Thursday, November 06, 2014

Monitor Trap Flag (MTF) Usage in EPT-based Guest Physical Memory Monitoring

Monitor Trap Flag (MTF) is a flag specifically designed for single-stepping in x86/Intel hardware virtualization VT-x technology. When MTF is set, the guest will trigger a VM Exit after executing each instruction (need to consider NMI or other interrupt delivery boundary). This paper presents an idea to use MTF for memory write allowing when monitoring modification to guest virtual-to-physical mapping (page table entries) tables. 

In that paper (SPIDER: Stealthy Binary Program Instrumentation and Debugging via Hardware Virtualization), it details a solution to trap guest virtual-to-physical mapping address changes by monitoring the corresponding guest page tables. Based upon my previous experience, monitoring page table entries (with read-only permission in EPT PTE settings) will cause significant performance cost. In this post, I am not challenging that solution since it is not a product after all.

As we all know that EPT can be configured to monitor guest physical memory access with appropriate RWX permission settings. For example, for a guest data page, we can configure the corresponding EPT page table entry with !W permission, then whenever the processor fetches the instructions in that guest physical page for execution (e.g. code injection for shellcode execution), an EPT violation vmexit (or #VE interrupt) will occur. 

However, the contents of some guest physical page might be swapped out to disk by OS under a low memory pressure condition, and then that physical page might be remapped to another guest virtual address used for by other process. In this case, we must restore the EPT permission to default (e.g. RWX), otherwise there are many unwanted EPT violations occur. 

One of solutions is to monitor guest virtual-to-physical mapping page table entries just as what the paper does. For example, we can monitor guest PTE page (guest physical address) with EPT Read-Only permission. Whenever a page remapping is required, the guest OS kernel will update the corresponding guest PTE entry. 

Since the PTE entry in EPT permission is read-only, any change to that entry will trigger EPT violation vmexit. After hypervisor captures this event, it will record the current values of PTE entry, then temporarily set the PTE page to writable and let the guest single-step (through enabling MTF) through the instruction that performs the write access. After the single-stepping, hypervisor will read the new values of PTE entry and see which ones of them have been modified, and take appropriate actions based up mapping updates.

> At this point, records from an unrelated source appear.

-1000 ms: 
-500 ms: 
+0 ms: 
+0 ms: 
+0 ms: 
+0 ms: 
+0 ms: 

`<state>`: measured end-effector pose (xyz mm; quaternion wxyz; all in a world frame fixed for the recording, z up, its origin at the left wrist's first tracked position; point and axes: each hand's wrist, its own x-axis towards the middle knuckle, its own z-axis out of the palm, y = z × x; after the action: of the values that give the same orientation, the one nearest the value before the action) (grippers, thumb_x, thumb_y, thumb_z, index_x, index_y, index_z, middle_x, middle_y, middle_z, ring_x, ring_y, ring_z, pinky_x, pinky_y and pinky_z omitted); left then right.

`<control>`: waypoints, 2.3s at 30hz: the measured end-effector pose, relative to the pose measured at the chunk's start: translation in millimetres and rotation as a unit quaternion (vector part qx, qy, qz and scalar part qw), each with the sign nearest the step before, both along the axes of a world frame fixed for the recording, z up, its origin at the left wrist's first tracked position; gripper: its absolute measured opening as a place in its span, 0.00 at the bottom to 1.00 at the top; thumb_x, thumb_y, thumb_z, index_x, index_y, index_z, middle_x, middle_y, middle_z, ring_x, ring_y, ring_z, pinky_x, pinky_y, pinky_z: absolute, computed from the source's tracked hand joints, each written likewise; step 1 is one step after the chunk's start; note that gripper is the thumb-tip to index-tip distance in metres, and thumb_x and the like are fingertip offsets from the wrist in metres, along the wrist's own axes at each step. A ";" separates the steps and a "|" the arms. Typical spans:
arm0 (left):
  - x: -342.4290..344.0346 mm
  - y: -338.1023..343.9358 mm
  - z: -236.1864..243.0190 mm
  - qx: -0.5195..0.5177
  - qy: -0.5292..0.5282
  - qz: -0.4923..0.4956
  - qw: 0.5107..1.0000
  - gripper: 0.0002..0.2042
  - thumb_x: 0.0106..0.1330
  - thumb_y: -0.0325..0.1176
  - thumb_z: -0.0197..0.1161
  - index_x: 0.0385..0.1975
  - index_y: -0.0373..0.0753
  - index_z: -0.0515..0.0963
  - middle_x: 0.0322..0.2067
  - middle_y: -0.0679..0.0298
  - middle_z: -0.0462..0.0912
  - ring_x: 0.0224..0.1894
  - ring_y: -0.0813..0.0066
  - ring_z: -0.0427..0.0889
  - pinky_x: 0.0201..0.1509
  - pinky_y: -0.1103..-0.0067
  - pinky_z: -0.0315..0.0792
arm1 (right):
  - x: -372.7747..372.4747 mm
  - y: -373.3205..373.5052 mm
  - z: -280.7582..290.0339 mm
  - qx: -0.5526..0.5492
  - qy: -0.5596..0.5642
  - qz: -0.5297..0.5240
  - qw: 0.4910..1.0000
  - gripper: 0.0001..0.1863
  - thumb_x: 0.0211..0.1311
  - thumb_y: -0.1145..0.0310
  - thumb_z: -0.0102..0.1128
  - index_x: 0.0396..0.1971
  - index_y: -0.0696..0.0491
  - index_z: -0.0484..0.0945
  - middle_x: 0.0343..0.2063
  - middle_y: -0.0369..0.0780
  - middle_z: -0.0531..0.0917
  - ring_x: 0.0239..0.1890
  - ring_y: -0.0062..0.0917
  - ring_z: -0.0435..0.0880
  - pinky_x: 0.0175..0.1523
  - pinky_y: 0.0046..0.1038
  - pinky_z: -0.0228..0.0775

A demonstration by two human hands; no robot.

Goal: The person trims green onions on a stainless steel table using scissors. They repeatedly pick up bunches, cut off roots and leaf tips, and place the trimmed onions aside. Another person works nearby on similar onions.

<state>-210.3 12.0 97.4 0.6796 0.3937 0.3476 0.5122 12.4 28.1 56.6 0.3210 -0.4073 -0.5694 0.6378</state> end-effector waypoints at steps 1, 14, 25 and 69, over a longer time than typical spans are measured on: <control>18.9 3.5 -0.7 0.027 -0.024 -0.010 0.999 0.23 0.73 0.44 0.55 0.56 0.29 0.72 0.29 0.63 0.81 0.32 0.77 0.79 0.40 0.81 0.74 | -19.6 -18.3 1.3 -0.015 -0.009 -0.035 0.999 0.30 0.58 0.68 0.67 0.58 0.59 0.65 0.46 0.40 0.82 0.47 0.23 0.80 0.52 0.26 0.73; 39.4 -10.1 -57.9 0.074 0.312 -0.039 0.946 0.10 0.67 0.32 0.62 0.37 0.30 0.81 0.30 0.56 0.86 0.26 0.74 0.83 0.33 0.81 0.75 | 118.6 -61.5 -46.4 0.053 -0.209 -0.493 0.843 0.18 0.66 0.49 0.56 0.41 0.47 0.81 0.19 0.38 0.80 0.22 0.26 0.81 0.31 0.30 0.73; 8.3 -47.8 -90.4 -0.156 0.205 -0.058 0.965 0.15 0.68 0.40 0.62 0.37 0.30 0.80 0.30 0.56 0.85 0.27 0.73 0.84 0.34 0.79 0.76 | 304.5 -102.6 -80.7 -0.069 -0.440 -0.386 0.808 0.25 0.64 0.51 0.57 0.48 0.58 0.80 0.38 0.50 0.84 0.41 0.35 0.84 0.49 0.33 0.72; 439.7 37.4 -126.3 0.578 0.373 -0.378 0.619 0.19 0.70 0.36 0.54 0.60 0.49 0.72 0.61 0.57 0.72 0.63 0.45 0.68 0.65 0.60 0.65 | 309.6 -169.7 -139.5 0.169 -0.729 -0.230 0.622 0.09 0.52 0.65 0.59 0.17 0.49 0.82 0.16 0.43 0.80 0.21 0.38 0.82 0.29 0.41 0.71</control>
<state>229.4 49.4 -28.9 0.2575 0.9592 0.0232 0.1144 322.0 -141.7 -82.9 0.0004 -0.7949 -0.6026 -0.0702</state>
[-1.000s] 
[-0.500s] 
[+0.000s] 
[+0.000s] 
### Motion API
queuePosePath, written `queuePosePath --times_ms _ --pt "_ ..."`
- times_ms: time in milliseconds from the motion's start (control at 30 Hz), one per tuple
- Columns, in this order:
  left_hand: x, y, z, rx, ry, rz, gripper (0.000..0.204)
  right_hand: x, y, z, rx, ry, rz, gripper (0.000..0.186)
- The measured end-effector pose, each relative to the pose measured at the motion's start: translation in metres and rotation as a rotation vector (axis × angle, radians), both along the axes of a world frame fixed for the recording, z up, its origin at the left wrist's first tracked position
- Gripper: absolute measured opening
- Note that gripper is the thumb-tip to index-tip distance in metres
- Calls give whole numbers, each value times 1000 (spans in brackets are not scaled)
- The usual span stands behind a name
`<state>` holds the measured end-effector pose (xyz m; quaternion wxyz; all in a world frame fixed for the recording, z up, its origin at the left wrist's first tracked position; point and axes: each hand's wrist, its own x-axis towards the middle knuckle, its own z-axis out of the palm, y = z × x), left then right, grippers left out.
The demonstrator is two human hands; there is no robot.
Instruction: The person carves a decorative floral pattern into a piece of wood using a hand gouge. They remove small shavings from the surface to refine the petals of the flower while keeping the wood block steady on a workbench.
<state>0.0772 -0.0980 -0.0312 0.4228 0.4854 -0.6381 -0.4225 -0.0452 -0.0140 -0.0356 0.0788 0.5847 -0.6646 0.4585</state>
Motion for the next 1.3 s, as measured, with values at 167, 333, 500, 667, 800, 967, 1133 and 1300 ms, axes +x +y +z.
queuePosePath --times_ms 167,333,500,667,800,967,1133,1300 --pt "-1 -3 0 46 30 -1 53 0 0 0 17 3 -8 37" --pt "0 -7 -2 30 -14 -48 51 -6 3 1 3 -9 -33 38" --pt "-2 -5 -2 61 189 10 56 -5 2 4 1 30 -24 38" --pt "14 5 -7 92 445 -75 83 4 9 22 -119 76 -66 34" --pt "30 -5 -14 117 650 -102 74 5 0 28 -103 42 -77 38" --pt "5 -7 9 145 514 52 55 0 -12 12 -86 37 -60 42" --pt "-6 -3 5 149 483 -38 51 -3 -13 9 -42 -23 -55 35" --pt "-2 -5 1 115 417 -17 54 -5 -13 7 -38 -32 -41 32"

After that, hypervisor will disable MTF flag and set the PTE page back to read-only to capture future remapping event

In the real case, the guest page table may have multiple levels, also changes to page table entries
may be very frequent, and minimal EPT page granularity is 4KB (too large), therefore this can only be an experimental solution due to huge performance penalty.

However, using MTF flag to grant a data write access and/or inspect the write content on a data page that is wrote less frequently is acceptable.


  1. For ring-3 level process in guest OS can also be performed in this method?
    we only need to identify the CR3 register ? Am i right? please correct me :)

    1. I think yes, maybe we also need to trap CR3 switching event for guest page walking.